KNOXVILLE (WATE) – Wednesday was a big day for some tiny babies at East Tennessee Children’s Hospital. The Neonatal Intensive Care Unit spent the morning moving all the babies into the new NICU at the hospital which offers some big changes for babies and their families.
One of those babies is Lydia. She was born in April and is now just about seven pounds. She has come a long way from her birthday.
“I had her at 26 weeks,” said her mother, Amanda Patterson. “She weighed one pound.”
Lydia has spent every day since then in the Neonatal Intensive Care Unit at East Tennessee Children’s Hospital.
“When I did see her she was in this box and I couldn’t hold her. All I could do was touch her finger and she was so tiny,” Patterson said.
While she is not leaving the hospital just yet, Wednesday was moving day for all the NICU babies. The hospital opened the NICU in the new Scripps Networks Tower.
“Being in a NICU is a stressful thing. There’s no way around that, but a lot of work has gone into making this as stress-free for families as we can,” said Dr. John Buchheit.

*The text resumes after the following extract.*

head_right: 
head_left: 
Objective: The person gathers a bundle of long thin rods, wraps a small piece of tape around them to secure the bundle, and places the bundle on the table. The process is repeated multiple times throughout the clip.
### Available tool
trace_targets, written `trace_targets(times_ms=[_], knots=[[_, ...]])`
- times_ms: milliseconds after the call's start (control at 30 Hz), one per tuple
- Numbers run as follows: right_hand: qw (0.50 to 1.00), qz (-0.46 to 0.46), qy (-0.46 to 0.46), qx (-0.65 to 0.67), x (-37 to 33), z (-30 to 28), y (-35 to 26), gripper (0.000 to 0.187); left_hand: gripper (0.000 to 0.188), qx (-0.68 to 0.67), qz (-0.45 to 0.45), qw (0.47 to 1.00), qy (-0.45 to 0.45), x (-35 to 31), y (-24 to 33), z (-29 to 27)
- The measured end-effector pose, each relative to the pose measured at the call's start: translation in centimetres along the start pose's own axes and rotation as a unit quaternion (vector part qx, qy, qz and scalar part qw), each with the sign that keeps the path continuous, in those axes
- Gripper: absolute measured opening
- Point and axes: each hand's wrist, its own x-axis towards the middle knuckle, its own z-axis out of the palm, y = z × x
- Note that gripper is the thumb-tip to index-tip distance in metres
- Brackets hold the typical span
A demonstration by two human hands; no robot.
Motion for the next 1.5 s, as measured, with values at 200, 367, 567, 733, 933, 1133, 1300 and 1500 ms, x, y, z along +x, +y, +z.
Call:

What makes the new NICU unique is instead of the traditional “open bay” style with babies all in the same room, each baby in this NICU has his or her own room. Twenty-seven babies were transported one-by-one Wednesday into their new rooms.
“Each baby is moving with a team–doctors, nurses, respiratory therapists, technicians,” said Dr. Buchheit.
Families can now visit any time of day with privacy and personal care.
“Very important for them to be able to stay and for us to have that almost constant communication with them so that they know what’s going on and we’re all partnering to care for their child,” said NICU Nurse Manager Tracie Savage.
That is something that makes a big difference for Patterson.
“Just be with them and change their diaper in the middle of the night and give them a bottle. It’s something that we haven’t ever been able to do,” she said.
Each room is equipped with everything the baby needs, a fold out couch for family and natural light filtering in. Nurses say that helps the baby’s brain development. Wednesday was the first day baby Lydia has ever soaked in the sun.
“She’s just mesmerized by the window, and that’s wonderful. That’s something that she’s never experienced before, and so it just makes me teary-eyed thinking here she is. She’s going to be growing and thriving more now,” she said.
The facility also allows sibling visitation which has never been done before at East Tennessee Children’s Hospital. It is beneficial so brothers and sisters can build bonds early on.